3. A particulate composition according to claim 1 further comprising a surfactant selected from the group consisting of nonionic detergents, nonionic block copolymers, ionic surfactants and combinations thereof.

4. A particulate composition according to claim 3 wherein the surfactant is selected from the group consisting of sorbitan esters, ethoxylated sorbitan esters, fatty acids, salts, sugar esters, ethylene oxides, and combinations thereof.

5. A particulate composition according to claim 1 wherein the polyvalent cation is a divalent cation.

6. A particulate composition according to claim 5 wherein the divalent cation is selected from the group consisting of calcium, magnesium and zinc.

7. A particulate composition according to claim 5 wherein the molar ratio of divalent cation to phospholipid is 0.05-2.0.

8. A particulate composition according to claim 5 wherein the molar ratio of divalent cation to phospholipid is 0.25-1.0.

9. A particulate composition according to claim 8 wherein the divalent cation is calcium.

10. A particulate composition according to claim 9 wherein the molar ratio of calcium to phospholipid is about 0.50.

11. A particulate composition according to claim 1 wherein the phospholipid comprises a natural or synthetic lung surfactant.

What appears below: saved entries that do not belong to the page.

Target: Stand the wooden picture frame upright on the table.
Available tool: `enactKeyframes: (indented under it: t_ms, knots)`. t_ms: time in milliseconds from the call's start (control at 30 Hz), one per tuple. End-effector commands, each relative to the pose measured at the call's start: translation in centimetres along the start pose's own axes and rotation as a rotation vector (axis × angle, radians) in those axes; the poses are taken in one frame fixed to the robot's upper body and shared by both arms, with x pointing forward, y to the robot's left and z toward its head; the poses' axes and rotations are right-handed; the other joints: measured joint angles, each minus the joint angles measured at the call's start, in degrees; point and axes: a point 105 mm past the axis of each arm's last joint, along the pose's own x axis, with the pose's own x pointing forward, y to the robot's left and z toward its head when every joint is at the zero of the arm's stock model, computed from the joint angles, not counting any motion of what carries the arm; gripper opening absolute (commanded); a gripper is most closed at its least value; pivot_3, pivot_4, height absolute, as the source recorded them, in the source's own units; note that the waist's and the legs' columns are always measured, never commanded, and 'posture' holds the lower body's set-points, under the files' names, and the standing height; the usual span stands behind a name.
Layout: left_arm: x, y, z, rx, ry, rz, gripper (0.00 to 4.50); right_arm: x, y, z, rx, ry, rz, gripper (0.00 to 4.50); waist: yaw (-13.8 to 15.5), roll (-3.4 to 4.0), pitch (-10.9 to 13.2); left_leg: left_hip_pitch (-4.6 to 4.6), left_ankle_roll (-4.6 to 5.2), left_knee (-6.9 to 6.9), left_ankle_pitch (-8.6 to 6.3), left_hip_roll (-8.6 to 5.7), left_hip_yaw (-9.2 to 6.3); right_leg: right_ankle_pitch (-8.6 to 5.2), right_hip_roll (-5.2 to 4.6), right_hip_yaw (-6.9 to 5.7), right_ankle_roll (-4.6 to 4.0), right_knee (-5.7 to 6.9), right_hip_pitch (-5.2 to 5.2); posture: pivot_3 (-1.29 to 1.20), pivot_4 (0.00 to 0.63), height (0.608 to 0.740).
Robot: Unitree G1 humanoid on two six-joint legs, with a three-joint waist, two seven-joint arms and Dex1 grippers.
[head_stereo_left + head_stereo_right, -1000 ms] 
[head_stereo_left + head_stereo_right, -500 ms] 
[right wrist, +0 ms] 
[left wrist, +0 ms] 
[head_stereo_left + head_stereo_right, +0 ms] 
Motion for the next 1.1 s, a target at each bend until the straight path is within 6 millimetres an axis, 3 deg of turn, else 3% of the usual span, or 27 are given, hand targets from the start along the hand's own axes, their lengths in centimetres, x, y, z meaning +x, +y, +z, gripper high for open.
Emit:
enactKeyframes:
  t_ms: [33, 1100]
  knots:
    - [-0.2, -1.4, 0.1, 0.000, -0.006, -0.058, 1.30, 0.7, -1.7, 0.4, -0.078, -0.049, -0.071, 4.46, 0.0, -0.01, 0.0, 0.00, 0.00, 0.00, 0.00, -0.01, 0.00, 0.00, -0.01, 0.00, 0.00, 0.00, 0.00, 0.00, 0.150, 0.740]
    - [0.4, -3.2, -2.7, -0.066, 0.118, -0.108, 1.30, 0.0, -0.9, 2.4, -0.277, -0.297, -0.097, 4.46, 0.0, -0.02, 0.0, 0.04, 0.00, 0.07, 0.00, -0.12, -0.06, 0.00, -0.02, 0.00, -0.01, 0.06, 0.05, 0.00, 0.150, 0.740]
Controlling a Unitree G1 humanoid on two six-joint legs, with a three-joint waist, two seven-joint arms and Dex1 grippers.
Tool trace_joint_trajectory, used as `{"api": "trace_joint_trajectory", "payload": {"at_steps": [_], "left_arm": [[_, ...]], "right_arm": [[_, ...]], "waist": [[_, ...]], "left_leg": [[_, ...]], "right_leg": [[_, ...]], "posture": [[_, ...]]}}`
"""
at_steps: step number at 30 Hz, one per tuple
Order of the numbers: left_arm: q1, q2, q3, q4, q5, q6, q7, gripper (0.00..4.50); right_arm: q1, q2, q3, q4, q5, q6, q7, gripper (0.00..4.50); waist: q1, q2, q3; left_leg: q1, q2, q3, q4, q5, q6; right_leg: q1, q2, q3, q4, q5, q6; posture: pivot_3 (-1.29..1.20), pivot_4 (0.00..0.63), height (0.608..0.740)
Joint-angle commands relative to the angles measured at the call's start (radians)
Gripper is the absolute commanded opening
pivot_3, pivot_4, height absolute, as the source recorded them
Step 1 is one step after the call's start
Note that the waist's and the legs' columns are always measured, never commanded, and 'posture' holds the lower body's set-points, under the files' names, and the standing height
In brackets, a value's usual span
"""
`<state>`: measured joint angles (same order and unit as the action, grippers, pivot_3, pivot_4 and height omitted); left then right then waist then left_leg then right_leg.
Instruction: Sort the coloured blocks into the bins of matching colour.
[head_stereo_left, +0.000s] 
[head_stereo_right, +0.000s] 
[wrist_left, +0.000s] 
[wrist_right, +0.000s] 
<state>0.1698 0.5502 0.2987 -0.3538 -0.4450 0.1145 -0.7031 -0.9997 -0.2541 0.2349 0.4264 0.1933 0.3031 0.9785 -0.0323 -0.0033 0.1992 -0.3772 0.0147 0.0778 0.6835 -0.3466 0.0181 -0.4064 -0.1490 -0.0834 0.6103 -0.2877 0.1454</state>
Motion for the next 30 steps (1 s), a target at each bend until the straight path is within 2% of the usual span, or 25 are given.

12. A particulate composition according to claim 1 wherein the active agent is selected from the group consisting of nicotine, human growth hormone, parathyroid hormone, leuprolide, budesonide, tobramycin, albuterol, insulin, interferon alpha, interferon beta, amphotericin, fluticasone, salmeterol, formoterol, and salts thereof.

13. A particulate composition according to claim 1 further comprising a polymer selected from the group consisting of polysaccharides, polyvinyl alcohol, polyvinyl pyrrolidone, polylactides, polyglycolides, polyethylene glycol, and mixtures thereof.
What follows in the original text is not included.